Publié le 26 février 2026 à 10h14 HNE. Des chercheurs britanniques travaillent à affiner la compréhension de l’intelligence artificielle des accents et du vocabulaire local, afin d’améliorer l’efficacité des services téléphoniques automatisés.
- L’IA a souvent du mal à interpréter les variations régionales de la langue anglaise, notamment les mots d’argot et les accents spécifiques.
- Des termes courants dans certaines régions du Royaume-Uni, comme « chuck », « pet » ou « nowt », peuvent poser problème aux systèmes automatisés.
- Des experts de l’Université de Sheffield collaborent avec l’entreprise ICS.AI pour développer des solutions adaptées à la diversité linguistique britannique.

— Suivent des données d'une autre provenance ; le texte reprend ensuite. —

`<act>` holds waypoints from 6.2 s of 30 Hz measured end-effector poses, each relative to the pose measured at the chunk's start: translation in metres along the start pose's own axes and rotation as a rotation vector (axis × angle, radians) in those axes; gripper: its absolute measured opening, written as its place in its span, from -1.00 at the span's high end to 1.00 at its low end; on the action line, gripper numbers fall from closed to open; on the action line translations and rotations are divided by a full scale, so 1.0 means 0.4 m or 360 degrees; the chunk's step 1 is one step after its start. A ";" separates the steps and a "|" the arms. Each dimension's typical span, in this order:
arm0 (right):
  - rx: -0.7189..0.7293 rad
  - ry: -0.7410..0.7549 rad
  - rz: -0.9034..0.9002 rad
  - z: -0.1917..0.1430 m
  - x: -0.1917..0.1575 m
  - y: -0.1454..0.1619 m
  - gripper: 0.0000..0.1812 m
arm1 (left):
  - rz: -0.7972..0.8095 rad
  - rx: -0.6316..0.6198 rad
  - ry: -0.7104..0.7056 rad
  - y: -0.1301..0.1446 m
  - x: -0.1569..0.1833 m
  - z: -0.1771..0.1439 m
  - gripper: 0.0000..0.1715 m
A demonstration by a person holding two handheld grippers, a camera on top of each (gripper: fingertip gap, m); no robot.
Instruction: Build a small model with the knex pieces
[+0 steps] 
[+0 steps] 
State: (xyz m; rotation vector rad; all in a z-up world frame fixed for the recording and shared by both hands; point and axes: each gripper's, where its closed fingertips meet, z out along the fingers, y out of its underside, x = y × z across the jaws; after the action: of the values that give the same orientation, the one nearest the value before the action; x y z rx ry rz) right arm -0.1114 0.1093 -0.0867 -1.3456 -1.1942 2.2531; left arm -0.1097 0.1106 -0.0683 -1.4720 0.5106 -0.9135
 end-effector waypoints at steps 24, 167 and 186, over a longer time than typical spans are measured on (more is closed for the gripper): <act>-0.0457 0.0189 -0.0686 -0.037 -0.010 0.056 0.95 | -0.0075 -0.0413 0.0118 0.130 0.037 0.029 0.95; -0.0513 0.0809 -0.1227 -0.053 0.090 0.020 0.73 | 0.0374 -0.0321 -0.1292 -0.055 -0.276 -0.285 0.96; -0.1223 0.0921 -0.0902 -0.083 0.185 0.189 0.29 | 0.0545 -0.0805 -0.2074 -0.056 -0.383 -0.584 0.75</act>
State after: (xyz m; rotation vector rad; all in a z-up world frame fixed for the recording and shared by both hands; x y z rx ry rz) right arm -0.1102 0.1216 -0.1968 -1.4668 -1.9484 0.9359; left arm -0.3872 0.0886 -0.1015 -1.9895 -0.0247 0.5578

Les municipalités britanniques recourent de plus en plus à l’intelligence artificielle pour gérer leurs lignes téléphoniques et répondre aux demandes des citoyens, qu’il s’agisse de connaître les jours de collecte des déchets ou les modalités de paiement de la taxe d’habitation. Cependant, la technologie peine encore à comprendre les nuances de la langue anglaise, en particulier les accents régionaux et les expressions locales. Une étude menée par l’Université de Sheffield, en collaboration avec ICS.AI, vise à pallier ce problème.
« De nombreuses personnes au Royaume-Uni se sont peut-être retrouvées dans une situation où elles ont essayé de téléphoner à leur conseil local, mais l’IA qui traite en premier leur appel a du mal à les comprendre », a déclaré le Dr Chris Montgomery, de l’Université de Sheffield. « Cela les a peut-être amenés à devoir répéter plusieurs fois ou à être dirigés vers le mauvais service, ce qui peut être frustrant et prendre beaucoup de temps. »
L’étude se concentre sur des termes spécifiques qui posent problème à l’IA, tels que « pet », « canny », « chuffed » et « gip ». Ces mots, bien que courants dans certaines régions, peuvent avoir des significations multiples ou être utilisés dans des contextes différents, ce qui complique leur interprétation par les algorithmes. Par exemple, « chuck », « pet » et « duck » sont souvent utilisés comme termes affectueux dans le nord de l’Angleterre et les Midlands, mais peuvent également avoir d’autres significations.
Le Dr Montgomery a expliqué que l’objectif est de garantir que la technologie de l’IA reflète la diversité linguistique du Royaume-Uni. « Comme lorsque vous apprenez une nouvelle langue, on vous explique souvent comment cette langue peut varier selon les régions où elle est parlée. Nous devons donc appliquer la même approche lors du développement de l’IA », a-t-il précisé.
ICS.AI a récemment lancé Darcie, un agent vocal à réponse vocale basé sur l’IA, avec le conseil municipal de Derby. Cependant, l’entreprise a constaté des difficultés avec l’accent des Midlands, ce qui a motivé cette collaboration avec l’Université de Sheffield. Crispin Bloomfield, directeur des solutions éducatives chez ICS.AI, a souligné l’importance de développer une IA qui fonctionne pour tous, et pas seulement pour ceux dont la voix ou le modèle de parole sont les plus faciles à traiter. L’IA doit être accessible à tous, indépendamment de leur accent ou de leur dialecte.
Une enquête récente a révélé que plus de la moitié des résidents du Royaume-Uni craignent que l’IA ait du mal à comprendre les accents ou les dialectes. Ce chiffre atteint 57 % au Pays de Galles, 67 % en Irlande du Nord et 71 % en Écosse.